Beyond the TV show, it was Jones who pushed the look of their movies to convincingly reflect the setting. In "Life of Brian", you could practically taste the dust, while "The Holy Grail" is still regarded as one of the best and most truthfully depicted medieval films ever made, decades before CGI made a film's look much easier to accomplish. Of course, Gilliam had a lot to do with all of that, as well, but Jones' ambition pushed that envelope to the very limits. To this day, the other Pythons look back in wonder at the "Every Sperm is Sacred" number from "Meaning of Life". It's a not so subtle send-up of "Oliver", but Jones, the director, took it far beyond homage, leaving spoof and satire in the dust, and gave us an old-school, opulent, overblown musical number that could stand up to the best of Hollywood's golden era. 
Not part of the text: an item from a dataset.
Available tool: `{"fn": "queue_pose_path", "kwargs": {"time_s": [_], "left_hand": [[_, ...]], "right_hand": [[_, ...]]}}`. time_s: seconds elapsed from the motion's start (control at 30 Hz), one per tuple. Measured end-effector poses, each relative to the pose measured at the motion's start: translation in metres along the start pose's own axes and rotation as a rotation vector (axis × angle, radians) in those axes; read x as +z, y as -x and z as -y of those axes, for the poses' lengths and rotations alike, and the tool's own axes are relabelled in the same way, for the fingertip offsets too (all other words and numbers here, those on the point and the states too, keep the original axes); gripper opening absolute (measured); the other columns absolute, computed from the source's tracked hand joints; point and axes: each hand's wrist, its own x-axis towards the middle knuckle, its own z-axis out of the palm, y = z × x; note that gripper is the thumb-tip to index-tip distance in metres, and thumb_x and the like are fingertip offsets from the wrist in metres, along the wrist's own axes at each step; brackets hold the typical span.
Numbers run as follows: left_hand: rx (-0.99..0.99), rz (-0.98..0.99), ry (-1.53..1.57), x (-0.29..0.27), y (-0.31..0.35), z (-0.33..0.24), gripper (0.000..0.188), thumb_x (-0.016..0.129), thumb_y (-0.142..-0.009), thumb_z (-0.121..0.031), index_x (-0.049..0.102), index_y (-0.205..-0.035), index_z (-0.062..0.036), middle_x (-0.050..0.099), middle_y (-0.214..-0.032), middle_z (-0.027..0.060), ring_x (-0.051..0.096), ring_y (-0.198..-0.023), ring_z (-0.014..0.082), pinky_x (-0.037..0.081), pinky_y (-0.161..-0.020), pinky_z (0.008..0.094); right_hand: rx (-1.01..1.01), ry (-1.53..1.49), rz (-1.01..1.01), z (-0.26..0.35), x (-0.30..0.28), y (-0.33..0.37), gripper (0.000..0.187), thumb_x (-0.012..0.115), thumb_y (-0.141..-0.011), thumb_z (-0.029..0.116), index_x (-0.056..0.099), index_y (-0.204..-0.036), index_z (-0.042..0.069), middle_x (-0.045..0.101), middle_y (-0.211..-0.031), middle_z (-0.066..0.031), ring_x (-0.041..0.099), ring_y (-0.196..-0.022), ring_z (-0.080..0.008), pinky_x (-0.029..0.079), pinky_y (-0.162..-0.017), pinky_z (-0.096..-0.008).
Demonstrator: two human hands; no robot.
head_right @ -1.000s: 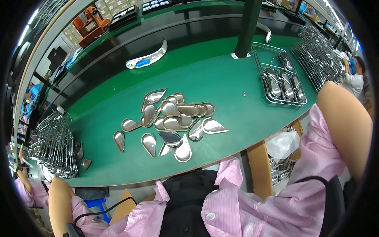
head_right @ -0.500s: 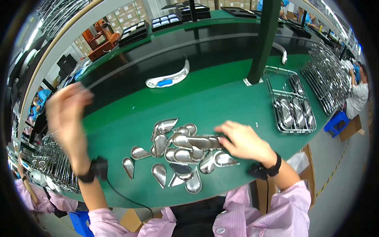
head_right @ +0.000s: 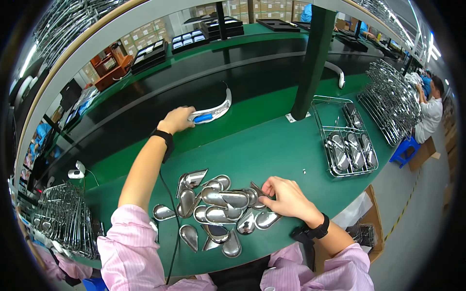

It was also Jones who, with Palin, created the Monty Python discography, which added a few dozen classics to the Python oeuvre. Because of the reluctance of some of the others to bother with the records, Jones had more of an opportunity to fine-tune his audio game. While the "Worry Song" was a bit forced, Jones' "I Like Traffic Lights" from the Contractual Obligation Album was a pitch-perfect demonstration of creative despair, and the Aggressive Church sketch he performed with Chapman was sublime. "Did I hit it?" "Yeah, right up the aisle." 

I'm a sketch writer/performer (accent on the "former",) so I've always had more affinity for the sketch work Python produced. My Python heroes were Cleese, Gilliam, Palin, and Idle. But it must be said that without Jones' gravity working its will on the sketches, Monty Python might never have broken through the noise generated by all the other sketch shows in late 60's Great Britain. I will be grateful for his opinionated, stubborn Welsh ass until I join him in the Choir Invisible-- and he tells me he really feels I'm singing the song wrong and throws his halo at me. Thank you, Terry Jones!